South Korean Foreign and Trade Minister Choi Sung-hong Monday lodged an official protest over Japanese Prime Minister Juniciro Koizumi's visit to the Kasukuni Shrine honoring Japanese war dead.
Choi summoned the Japanese ambassador to Seoul to the Foreign Ministry to hear the protest. The South Korean government "cannot but feel worried over Koizumi's paying tribute to the war criminals who had caused untold tragedies and sufferings to the neighboring countries with their colonial rule and aggression," he said.
If Japan really wants to forge relations of genuine good neighborliness with its close neighbors, it must base itself on a correct view of that period of history and show sincerity in handling the sentiment of people in Japan's neighboring countries that have suffered under Japan's imperialist aggression, the minister said.
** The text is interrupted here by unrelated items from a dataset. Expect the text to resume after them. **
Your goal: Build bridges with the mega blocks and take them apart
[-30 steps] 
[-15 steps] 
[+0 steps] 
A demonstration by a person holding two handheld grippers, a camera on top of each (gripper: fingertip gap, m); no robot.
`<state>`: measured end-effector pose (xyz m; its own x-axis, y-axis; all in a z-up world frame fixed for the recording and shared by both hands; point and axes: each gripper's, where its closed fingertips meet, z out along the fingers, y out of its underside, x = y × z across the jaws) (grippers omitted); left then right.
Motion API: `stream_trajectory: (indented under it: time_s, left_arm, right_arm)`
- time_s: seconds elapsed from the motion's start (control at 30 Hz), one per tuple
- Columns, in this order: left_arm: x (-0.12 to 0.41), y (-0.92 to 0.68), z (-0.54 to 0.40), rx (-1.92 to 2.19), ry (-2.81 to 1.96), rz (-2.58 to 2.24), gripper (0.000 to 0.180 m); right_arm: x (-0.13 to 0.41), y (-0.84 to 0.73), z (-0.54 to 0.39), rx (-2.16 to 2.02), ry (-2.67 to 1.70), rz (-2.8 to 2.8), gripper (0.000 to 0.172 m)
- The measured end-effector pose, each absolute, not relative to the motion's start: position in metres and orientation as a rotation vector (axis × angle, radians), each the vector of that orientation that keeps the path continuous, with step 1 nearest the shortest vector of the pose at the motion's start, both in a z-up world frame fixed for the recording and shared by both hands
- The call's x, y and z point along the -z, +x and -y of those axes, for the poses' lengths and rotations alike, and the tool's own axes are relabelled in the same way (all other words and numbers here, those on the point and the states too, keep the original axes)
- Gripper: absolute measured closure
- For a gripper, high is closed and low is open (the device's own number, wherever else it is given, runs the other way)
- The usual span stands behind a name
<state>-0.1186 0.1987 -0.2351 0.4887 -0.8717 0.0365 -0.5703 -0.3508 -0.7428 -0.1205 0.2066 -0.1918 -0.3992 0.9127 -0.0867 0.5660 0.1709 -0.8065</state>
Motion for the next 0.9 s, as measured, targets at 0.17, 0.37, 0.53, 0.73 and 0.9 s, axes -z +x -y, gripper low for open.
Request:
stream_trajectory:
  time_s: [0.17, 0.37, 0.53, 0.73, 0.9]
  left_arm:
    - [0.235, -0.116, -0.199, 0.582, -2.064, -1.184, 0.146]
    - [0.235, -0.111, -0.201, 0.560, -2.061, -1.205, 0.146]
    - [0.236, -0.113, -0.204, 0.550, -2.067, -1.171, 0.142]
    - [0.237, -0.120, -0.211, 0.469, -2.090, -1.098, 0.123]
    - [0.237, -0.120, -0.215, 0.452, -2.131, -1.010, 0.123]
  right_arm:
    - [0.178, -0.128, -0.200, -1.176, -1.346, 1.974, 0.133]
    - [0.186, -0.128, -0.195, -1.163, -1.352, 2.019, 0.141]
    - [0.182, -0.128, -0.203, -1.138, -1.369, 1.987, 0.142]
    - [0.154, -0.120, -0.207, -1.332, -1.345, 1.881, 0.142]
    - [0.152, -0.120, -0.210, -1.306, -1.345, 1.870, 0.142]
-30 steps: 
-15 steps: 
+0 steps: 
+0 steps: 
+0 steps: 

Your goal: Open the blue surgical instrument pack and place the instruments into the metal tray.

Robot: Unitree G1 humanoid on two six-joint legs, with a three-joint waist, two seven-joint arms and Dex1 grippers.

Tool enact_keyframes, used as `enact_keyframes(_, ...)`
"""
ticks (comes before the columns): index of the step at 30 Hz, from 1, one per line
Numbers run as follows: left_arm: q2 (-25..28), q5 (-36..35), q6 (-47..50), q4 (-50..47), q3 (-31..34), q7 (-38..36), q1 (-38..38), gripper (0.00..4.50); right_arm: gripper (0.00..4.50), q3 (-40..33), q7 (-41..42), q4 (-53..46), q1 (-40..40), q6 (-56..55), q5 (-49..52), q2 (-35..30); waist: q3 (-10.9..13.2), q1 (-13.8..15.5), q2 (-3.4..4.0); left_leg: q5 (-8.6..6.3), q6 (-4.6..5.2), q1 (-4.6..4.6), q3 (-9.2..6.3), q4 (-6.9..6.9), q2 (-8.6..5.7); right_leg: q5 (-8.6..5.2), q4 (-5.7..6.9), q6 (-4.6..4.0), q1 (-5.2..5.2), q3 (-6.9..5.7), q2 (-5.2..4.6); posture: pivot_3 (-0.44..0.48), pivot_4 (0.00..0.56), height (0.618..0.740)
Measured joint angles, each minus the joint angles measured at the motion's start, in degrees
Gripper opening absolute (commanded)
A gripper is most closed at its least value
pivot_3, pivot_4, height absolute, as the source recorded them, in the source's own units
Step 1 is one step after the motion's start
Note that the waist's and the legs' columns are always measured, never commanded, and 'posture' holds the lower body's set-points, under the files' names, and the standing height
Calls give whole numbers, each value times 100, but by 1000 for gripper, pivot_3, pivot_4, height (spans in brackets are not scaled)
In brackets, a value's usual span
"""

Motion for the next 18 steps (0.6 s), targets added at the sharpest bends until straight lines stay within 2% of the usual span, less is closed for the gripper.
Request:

Meanwhile, Lee Man-sup, speaker of South Korea's National Assembly, said Koizumi's surprise visit to the shrine by moving from the more conspicuous August to April, is not an open and aboveboard act, adding that the move could only "hurt the feelings of people in South Korea, China and other Asian countries, and bring shame to Japanese nationals of conscience."
On Sunday Koizumi made a surprise visit to the Yasukuni Shrine,which honors 2.5 million war dead, including 14 designated as Class A criminals by the Allies in the in the trials following World War II.